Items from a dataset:
·····

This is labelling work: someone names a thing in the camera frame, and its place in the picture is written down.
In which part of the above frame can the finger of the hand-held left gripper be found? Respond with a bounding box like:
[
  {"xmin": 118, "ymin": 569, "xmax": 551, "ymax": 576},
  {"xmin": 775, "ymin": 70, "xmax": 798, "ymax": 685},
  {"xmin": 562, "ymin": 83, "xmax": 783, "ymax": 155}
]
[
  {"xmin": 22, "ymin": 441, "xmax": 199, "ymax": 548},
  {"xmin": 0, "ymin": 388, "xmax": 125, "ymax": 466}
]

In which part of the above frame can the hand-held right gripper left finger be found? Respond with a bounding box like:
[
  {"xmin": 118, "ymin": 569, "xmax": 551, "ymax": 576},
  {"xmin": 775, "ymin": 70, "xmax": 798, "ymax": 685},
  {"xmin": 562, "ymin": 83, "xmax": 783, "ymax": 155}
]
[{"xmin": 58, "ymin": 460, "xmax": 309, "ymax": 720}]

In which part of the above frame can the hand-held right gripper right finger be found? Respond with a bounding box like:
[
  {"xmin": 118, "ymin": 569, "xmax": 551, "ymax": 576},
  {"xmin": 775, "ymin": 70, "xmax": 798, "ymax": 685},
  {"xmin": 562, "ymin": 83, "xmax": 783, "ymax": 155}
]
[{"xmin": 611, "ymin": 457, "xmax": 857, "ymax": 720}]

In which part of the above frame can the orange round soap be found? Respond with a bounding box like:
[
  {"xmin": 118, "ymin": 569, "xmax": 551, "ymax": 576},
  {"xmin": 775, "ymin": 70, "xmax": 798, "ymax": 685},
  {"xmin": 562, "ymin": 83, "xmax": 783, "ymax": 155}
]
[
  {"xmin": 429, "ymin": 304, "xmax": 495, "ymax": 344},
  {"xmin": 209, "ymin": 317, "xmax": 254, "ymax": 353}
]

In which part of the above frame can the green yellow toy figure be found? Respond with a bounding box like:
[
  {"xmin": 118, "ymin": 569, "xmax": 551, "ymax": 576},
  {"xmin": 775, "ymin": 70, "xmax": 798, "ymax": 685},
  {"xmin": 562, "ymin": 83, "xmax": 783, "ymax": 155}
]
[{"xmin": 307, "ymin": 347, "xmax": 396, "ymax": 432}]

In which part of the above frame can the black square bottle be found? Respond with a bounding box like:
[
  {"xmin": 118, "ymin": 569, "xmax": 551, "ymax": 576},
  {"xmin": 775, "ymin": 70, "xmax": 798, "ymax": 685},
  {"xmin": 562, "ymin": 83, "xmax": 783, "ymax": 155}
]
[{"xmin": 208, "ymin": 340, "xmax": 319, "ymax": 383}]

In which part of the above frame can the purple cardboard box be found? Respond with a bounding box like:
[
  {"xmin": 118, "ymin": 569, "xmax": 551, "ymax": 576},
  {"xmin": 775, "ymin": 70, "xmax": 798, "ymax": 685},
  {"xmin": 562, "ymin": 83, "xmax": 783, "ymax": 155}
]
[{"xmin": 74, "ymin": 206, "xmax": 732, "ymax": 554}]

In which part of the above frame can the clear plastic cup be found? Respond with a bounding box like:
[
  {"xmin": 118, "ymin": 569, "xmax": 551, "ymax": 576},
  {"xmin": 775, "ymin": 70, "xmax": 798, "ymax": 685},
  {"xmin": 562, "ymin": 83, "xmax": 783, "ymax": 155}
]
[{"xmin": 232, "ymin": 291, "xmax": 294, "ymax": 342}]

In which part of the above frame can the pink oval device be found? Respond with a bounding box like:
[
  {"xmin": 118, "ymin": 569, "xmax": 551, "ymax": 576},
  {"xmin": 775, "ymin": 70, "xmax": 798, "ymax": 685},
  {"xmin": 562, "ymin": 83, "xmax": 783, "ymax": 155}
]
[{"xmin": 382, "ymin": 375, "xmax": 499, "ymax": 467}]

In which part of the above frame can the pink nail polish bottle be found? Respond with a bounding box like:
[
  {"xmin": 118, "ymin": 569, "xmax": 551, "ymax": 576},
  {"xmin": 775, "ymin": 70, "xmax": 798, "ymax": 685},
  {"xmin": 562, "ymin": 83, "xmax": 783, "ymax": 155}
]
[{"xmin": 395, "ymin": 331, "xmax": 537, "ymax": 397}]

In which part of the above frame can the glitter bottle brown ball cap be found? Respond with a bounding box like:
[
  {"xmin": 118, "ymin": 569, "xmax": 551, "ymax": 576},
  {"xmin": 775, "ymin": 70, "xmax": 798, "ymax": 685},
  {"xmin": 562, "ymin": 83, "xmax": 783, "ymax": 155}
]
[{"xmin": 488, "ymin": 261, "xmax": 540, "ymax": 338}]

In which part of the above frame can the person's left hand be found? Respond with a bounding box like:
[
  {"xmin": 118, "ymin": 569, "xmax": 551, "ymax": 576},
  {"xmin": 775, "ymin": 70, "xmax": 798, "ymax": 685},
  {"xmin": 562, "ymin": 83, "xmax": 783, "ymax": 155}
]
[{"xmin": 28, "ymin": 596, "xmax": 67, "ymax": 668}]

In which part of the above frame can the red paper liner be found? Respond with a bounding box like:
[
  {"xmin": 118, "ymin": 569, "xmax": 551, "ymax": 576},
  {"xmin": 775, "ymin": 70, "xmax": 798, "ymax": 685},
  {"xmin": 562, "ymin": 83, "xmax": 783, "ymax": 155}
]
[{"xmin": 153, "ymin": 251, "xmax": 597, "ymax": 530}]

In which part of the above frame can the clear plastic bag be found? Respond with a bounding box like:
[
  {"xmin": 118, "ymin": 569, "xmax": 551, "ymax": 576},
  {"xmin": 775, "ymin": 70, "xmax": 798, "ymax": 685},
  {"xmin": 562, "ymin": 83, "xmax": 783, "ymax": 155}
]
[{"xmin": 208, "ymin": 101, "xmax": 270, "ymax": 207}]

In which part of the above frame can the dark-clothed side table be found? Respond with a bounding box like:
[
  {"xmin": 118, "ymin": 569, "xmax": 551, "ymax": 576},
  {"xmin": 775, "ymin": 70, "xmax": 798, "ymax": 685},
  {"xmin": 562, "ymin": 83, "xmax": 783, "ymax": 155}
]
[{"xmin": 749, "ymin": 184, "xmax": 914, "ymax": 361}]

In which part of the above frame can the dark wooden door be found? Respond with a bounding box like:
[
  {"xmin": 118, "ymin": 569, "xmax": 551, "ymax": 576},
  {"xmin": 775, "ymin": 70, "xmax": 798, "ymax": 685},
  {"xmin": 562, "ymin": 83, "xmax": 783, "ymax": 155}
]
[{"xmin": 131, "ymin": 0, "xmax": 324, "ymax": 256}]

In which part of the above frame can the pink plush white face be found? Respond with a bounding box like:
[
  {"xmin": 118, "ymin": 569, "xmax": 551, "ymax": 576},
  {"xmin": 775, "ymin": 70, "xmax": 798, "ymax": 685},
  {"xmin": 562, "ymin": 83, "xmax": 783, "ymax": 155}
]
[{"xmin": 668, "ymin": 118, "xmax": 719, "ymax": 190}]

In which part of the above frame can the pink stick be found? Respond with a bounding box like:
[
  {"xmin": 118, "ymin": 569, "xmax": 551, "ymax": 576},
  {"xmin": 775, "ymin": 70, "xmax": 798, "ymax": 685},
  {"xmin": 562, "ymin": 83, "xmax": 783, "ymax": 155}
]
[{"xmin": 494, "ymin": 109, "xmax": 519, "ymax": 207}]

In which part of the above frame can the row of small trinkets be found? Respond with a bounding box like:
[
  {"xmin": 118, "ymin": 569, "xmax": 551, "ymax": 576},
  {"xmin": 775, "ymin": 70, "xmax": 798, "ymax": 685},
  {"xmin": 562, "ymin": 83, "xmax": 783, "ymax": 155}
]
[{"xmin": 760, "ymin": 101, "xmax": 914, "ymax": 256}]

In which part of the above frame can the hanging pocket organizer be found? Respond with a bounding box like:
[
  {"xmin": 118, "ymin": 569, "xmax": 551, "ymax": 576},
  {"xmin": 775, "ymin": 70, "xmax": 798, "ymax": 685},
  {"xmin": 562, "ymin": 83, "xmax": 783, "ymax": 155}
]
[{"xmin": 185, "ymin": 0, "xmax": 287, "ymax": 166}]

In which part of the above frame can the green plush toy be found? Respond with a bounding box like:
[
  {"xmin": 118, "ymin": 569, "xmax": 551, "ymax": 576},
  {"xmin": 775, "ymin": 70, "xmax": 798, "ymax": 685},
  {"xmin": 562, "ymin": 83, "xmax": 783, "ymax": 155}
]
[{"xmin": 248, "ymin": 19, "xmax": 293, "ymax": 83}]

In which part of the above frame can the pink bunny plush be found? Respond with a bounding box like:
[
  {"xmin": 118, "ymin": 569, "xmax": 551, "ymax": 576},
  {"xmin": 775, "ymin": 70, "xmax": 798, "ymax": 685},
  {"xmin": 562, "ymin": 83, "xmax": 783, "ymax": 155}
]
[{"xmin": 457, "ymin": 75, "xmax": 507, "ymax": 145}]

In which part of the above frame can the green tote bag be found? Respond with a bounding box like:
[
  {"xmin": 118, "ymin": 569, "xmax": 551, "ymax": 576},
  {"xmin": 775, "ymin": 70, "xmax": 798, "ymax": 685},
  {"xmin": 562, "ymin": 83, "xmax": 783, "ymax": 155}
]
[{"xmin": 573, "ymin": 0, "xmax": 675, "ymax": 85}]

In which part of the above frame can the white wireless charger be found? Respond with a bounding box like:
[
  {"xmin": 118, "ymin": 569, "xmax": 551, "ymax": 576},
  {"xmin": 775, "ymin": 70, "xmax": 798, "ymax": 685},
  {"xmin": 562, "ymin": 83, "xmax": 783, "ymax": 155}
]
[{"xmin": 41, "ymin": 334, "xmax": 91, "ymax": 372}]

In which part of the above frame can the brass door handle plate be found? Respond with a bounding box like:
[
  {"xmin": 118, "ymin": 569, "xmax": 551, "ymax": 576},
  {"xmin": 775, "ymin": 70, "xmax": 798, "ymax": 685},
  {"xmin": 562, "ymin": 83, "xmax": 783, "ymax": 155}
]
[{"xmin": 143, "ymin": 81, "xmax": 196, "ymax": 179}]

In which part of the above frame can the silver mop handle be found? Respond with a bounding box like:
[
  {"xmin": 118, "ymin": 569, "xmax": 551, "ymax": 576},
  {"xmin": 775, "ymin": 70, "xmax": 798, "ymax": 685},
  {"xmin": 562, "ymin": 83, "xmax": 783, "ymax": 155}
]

·····

Copy whichever lines of the records above contain the word "held".

| Answer to this task |
In which part of the above frame can the finger of the hand-held left gripper be found? Respond with a bounding box like:
In which part of the above frame can the hand-held right gripper left finger be found? Respond with a bounding box like:
In which part of the above frame can the hand-held right gripper right finger be found? Respond with a bounding box like:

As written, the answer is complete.